As one ages, so does the skin – wrinkles on different parts of the skin are visible. This calls for taking good care of the skin. A good skincare routine is essential and it’s so important to use the right products. Certain skincare products will hasten wrinkling of the skin – don’t use products that dry out your skin. Avoid alcohol-based skincare products such as lotions and moisturisers as these tend to dehydrate the skin. Many moisturisers are alcohol-based so the product absorbs quicker on the skin, requiring less time to apply. Oil cleanser or milk cleanser that cleanses your skin without stripping it can be used.
Diet rich in vegetables and unsaturated fats and low in dairy and sugar may lead to healthier skin. These include but are not limited to avocado, yellow or red bell pepper, fatty fish, sweet potatoes, broccoli, etc. Eating more tropical fruits, foods rich in vitamin C and nuts can help to make your skin glow. Switching to healthier, non-fried, sugar and dairy-free options work wonders when it comes to keeping your skin healthy, youthful and absolutely glowing
Dementia, Amnesia, and transience are common memory impairments associated with old age.

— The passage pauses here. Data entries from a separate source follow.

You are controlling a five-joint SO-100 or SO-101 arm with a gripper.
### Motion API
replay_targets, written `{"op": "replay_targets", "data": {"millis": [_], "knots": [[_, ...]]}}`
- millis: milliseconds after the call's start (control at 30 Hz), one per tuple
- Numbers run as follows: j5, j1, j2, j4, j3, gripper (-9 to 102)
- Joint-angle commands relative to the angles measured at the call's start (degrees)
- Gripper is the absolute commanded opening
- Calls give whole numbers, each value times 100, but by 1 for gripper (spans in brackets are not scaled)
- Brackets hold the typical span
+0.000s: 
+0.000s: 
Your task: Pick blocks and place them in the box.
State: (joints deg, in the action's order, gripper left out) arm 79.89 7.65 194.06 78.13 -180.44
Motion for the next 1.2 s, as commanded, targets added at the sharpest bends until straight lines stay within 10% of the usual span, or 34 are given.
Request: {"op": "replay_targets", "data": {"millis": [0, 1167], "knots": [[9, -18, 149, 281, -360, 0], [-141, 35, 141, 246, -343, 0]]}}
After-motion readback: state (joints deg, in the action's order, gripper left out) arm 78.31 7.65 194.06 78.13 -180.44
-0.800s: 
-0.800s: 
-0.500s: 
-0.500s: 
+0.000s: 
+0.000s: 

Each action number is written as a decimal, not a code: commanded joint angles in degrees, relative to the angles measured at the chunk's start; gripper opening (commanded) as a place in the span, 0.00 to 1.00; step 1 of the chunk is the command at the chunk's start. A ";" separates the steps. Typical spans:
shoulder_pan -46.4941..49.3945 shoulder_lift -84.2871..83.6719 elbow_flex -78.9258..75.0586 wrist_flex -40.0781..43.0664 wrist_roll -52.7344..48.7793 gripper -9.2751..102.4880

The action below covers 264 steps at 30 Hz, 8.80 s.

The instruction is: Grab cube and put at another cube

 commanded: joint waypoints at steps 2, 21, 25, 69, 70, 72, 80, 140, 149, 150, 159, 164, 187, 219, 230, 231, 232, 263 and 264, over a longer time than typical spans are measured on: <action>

This is because the hippocampus—the part of your brain associated with memory—shrinks as people get older, often leading to cognitive impairment in your later years. Activities such as learning a new language, word games such as crossword puzzles, sudoku etc, help improve cognitive abilities of the aged. Research shows that taking the time to engage your brain in your 50s and beyond can have significant benefits for your cognitive function. In one large study involving 7,000 people in their 50s and older, six months of daily brain training led to significant improvements in memory, reasoning, and the ability to carry out daily tasks—all areas that can decline with age. Adults are encouraged to often read at this age.
Surprise yourself. Instead of sticking with what’s familiar and comfortable, tackle something new. Find what motivates you, and do more of it! Happiness is essential to a healthy living and finding interesting things to do at that age can be helpful. This includes travelling, cooking, camping, etc. Go to out-of-the-ordinary places. Make new friends. Learn a musical instrument or a language. Just ensure to explore new things that bring fun. New experiences will build new pathways in your brain, keeping your mind healthy as you age. They’ll also expand your options for finding excitement and happiness.
It is important to make the most of your doctor’s time at this stage. Getting some routine tests done at the clinic is essential, especially blood pressure and sugar levels. This is because people at this stage in life are susceptible to autoimmune diseases that can lead to stroke and related heart disease. Other ailments such as eye pains, blurred vision, insomnia, arthritis, hyperglycemia, hypoglycemia, etc. are very common at this age. Use all medications as prescribed by the doctor and keep your doctor informed of any changes.